Upstream Theater's Adaptation of Coleridge's "The Rime of the Ancient Mariner" Is a Triumph


Patrick Blindauer and Shanara Gabrielle aboard The Ancient Mariner. | ProPhotoSTL
  • Patrick Blindauer and Shanara Gabrielle aboard The Ancient Mariner. | ProPhotoSTL

There was a ship. Its canted deck rose up from a green surface skeined with whorls and bubbles. Behind, a sail rose into the sky; off to one side, a rope ladder climbed toward the rigging. It was docked inside the Kranzberg Arts Center, and we were to bear witness to its final voyage, a journey that would change all who saw its passage from this world.

That nameless ship was designed by Kyra Bishop, and it serves as the entire set for Patrick Siler's gorgeous adaptation of Samuel Taylor Coleridge's The Rime of the Ancient Mariner. Siler, who also directs, has attempted a synthesis of poetry, theatricality and music that results in a totality of pure storytelling. The Ancient Mariner, the ship, the desolate realm on the brink of life and death, Coleridge's message of love for all things on earth -- they are overwhelmingly alive in a small black-box theater for as long as the spell lasts, and they linger long afterward in memory.

Jerry Vogel is the Mariner, his blue eyes bright with the need to tell his story. He interrupts a wedding party to share his tale, and the wedding guests (Patrick Blindauer and Shanara Gabrielle) become sailors on the ill-fated ship. Blown off course by a storm, the crew find themselves in Antarctica; a lone albatross sails before them. This albatross is portrayed by a gray, diaphanous scarf, which is fluttered across the sea by Gabrielle. The Mariner shoots it with his crossbow, and as the bird flickers and shudders on the deck, he stomps on its neck with finality. When the ship is becalmed and runs out of water, the crew blames the Mariner. The albatross' corpse is draped around his neck, and then things get metaphysical.

The action is abetted by projections of Gustave Doré's engraved illustrations for the poem, which fill the sail behind the players. The band Sleepy Kitty (Paige Brubeck on guitar and keyboard, Evan Sult on drums and occasional guitar) enhances the proceedings immensely with music and unearthly sound effects.

The duo also play key roles in the onstage action. After seven days of starvation and dehydration on the windless sea, the ship is visited by Death and Life-in-Death. Sult, hooded and his face veiled by a tattered gray cloth, plays Death; Brubeck, veiled in white, is Life-in-Death. A menacing guitar riff that becomes a Peggy-Lee-cum-Bad-Seeds vamp presages their arrival. Behind her veil, Brubeck keens, "Who's it gonna be?" with ferocity.

The pair play dice for the lives of all on board, and Death wins everyone except the Mariner. Brubeck's shrieks of joy -- "I won! I won, I won, I won!" spiral into the night. Things look grim indeed for the Mariner. Blindauer and Gabrielle form a small line and then step forward again and again, their heads dropping with finality to a single drum beat as Death claims his prizes. It is a moment of sublime horror.
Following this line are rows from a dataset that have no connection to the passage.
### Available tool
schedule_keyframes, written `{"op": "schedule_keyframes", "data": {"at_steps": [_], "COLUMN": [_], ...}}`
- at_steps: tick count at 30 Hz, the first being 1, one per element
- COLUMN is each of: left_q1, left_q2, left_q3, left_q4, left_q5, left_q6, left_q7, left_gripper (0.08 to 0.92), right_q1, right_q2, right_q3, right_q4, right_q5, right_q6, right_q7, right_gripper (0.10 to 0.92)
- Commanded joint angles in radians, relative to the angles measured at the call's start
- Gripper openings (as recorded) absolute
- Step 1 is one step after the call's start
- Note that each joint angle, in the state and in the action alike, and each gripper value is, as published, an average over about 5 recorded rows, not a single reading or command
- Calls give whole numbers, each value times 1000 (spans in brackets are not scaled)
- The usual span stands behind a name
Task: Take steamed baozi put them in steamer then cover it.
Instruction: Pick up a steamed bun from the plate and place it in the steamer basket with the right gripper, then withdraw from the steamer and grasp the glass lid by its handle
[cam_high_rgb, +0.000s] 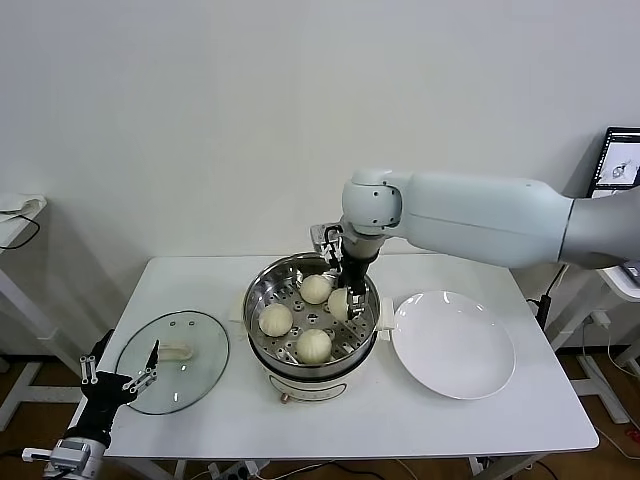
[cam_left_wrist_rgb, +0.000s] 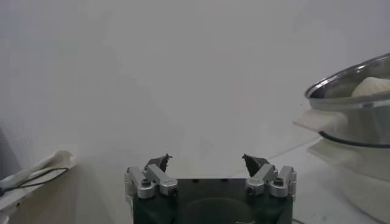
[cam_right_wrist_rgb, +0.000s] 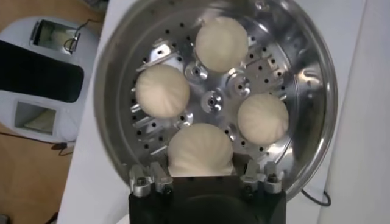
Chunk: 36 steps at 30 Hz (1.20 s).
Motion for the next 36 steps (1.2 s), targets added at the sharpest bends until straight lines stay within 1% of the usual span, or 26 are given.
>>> {"op": "schedule_keyframes", "data": {"at_steps": [1,13,18,21,29,33,36], "left_q1": [-3,-5,-2,1,14,18,19], "left_q2": [1,-1,-3,-3,-3,-3,-2], "left_q3": [0,3,7,9,25,30,35], "left_q4": [6,12,6,-1,-33,-43,-56], "left_q5": [0,0,2,3,10,17,20], "left_q6": [2,2,3,3,5,6,9], "left_q7": [0,-1,-3,-4,-12,-16,-18], "left_gripper": [823,823,823,823,823,823,823], "right_q1": [-72,-97,-71,-38,33,-57,-202], "right_q2": [25,25,-12,-56,-248,-367,-463], "right_q3": [14,24,39,56,194,361,544], "right_q4": [-50,-62,-36,-8,61,88,116], "right_q5": [-57,-80,-64,-47,12,12,10], "right_q6": [0,8,13,21,41,42,56], "right_q7": [-4,-2,-7,-20,-58,-57,-24], "right_gripper": [696,704,798,819,823,823,823]}}
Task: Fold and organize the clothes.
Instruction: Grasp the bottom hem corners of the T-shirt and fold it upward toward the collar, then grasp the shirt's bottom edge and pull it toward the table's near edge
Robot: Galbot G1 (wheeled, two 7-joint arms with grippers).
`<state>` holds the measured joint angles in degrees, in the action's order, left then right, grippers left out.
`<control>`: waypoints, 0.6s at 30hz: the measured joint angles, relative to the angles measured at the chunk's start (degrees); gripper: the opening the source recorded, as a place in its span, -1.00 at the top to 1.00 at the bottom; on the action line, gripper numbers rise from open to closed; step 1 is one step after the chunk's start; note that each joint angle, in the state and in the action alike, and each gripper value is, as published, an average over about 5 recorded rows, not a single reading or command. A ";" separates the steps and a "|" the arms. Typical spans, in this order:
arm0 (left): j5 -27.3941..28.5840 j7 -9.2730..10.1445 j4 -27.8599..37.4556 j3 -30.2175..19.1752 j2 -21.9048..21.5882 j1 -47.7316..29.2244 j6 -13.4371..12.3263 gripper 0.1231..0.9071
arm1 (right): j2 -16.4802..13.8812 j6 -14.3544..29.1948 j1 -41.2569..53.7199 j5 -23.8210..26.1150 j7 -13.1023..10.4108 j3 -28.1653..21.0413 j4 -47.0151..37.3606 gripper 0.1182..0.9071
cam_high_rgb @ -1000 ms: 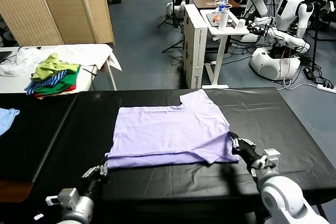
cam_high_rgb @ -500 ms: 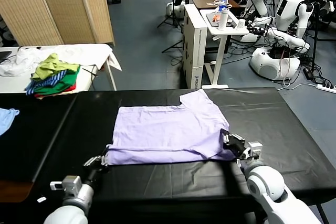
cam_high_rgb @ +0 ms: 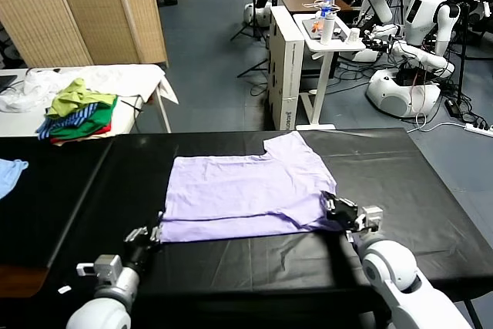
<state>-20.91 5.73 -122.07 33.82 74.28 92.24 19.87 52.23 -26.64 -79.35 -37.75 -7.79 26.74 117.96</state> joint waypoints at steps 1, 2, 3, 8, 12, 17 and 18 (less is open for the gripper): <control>0.01 -0.04 -0.34 0.03 0.30 0.63 0.12 -0.85 | -0.12 -0.03 -0.87 0.01 0.17 0.52 0.15 -0.99; -0.01 -0.07 -0.60 0.04 0.55 1.27 0.22 -0.91 | -0.20 -0.05 -1.65 0.02 0.30 0.98 0.23 -1.00; -0.06 -0.10 -0.76 0.05 0.77 1.86 0.30 -0.96 | -0.25 -0.06 -2.32 0.03 0.40 1.33 0.30 -1.00; -0.77 -0.13 -0.94 0.10 1.52 3.49 0.65 -1.00 | -0.18 -0.09 -4.55 0.03 0.58 2.12 0.77 -0.91; -1.09 -0.12 -0.86 0.15 1.69 3.68 0.79 -1.00 | -0.16 -0.14 -5.77 0.04 0.62 2.47 1.34 -0.59; -1.12 -0.10 -0.46 0.28 1.79 3.90 0.78 -0.88 | -0.17 -0.14 -7.15 0.04 0.67 3.04 1.82 -0.08; -1.12 -0.09 -0.36 0.30 1.81 3.94 0.78 -0.80 | -0.15 -0.14 -7.40 0.04 0.71 3.12 1.81 0.01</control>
<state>-22.03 5.64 -122.43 34.13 76.09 96.18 20.65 52.08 -26.78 -86.74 -37.71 -7.08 29.86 119.77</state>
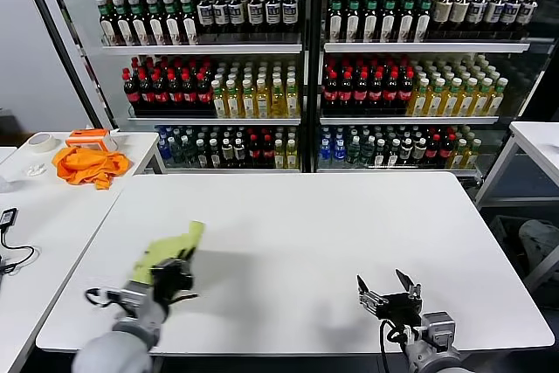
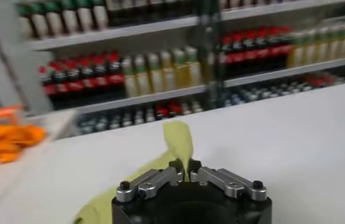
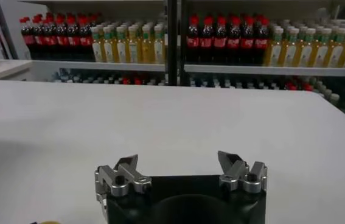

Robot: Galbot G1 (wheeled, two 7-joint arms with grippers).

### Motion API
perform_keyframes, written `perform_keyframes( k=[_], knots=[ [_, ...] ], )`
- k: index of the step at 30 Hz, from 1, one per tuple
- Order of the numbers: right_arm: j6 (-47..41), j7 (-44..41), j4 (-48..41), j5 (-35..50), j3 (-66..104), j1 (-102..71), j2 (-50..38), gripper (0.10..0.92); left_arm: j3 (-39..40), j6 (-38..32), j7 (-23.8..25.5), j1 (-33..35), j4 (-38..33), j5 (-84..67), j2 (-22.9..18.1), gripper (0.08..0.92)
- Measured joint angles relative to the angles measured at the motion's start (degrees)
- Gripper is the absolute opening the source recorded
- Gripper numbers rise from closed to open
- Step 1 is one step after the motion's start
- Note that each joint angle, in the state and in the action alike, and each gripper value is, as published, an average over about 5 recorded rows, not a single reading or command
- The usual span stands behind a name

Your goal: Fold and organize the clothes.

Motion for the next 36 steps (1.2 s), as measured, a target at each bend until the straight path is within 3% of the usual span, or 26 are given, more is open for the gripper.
perform_keyframes(
  k=[12, 23, 36],
  knots=[
    [0.3, -0.3, -0.1, -0.6, 0.4, -0.5, 0.7, 0.823, 11.1, 0.3, -0.5, -5.3, 3.1, 2.8, -7.2, 0.127],
    [0.3, -0.9, -1.0, -1.4, 0.3, 0.3, 0.9, 0.823, 15.4, -2.6, -1.4, -9.0, 4.6, 0.7, -10.0, 0.426],
    [-2.1, -2.5, -5.3, 2.4, -7.9, 9.0, 4.4, 0.823, 3.6, -9.4, 2.3, -6.0, 1.0, 4.0, -1.8, 0.785]
  ],
)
As for the Mariner, still alive in a lifeless realm, he must press on still further before he reaches safety. Coleridge, burdened by his opium addiction, tangles his twin themes of God's love and ecological responsibility in phantasmagorical visions of dead crew members coming back to life, visitations from seraphs and a cacophonous shipwreck. That wreck is the only time that the band drowned out the cast, which was strangely fitting.

And the bulk of the audience didn't seem to mind. A large percentage of the crowd was there primarily for Sleepy Kitty, judging by the rousing applause the band received for walking across stage to the instruments. Clearly Sleepy Kitty's work resonates more fully with a modern audience than Coleridge's Romantic poetry does. Yet the audience may have left with a better appreciation for Coleridge's genius, which is done great service by Siler and a supremely talented cast.

Ultimately, the Mariner reaches home. What saves him is his unforced love for the aquatic dances of a pair of sea snakes. Blindauer and Gabrielle again play these roles, this time in blue-green halters and capes, swirling off the bow of the ship.

When he finds the shore again, the Mariner is compelled to share this hard-won message."He prayeth best, who loveth best/all things both great and small/for the dear God who loveth us/He made and loveth all," he sings, with Blindauer and Gabrielle joining in. Vogel's face is illuminated by beatific joy, his eyes shining as he sings the lines.

The play ends with the Mariner handing mysterious cards to members of the audience, and walking out of the theater and into the night. For the tale must be spread, and only the Mariner knows what the stakes are.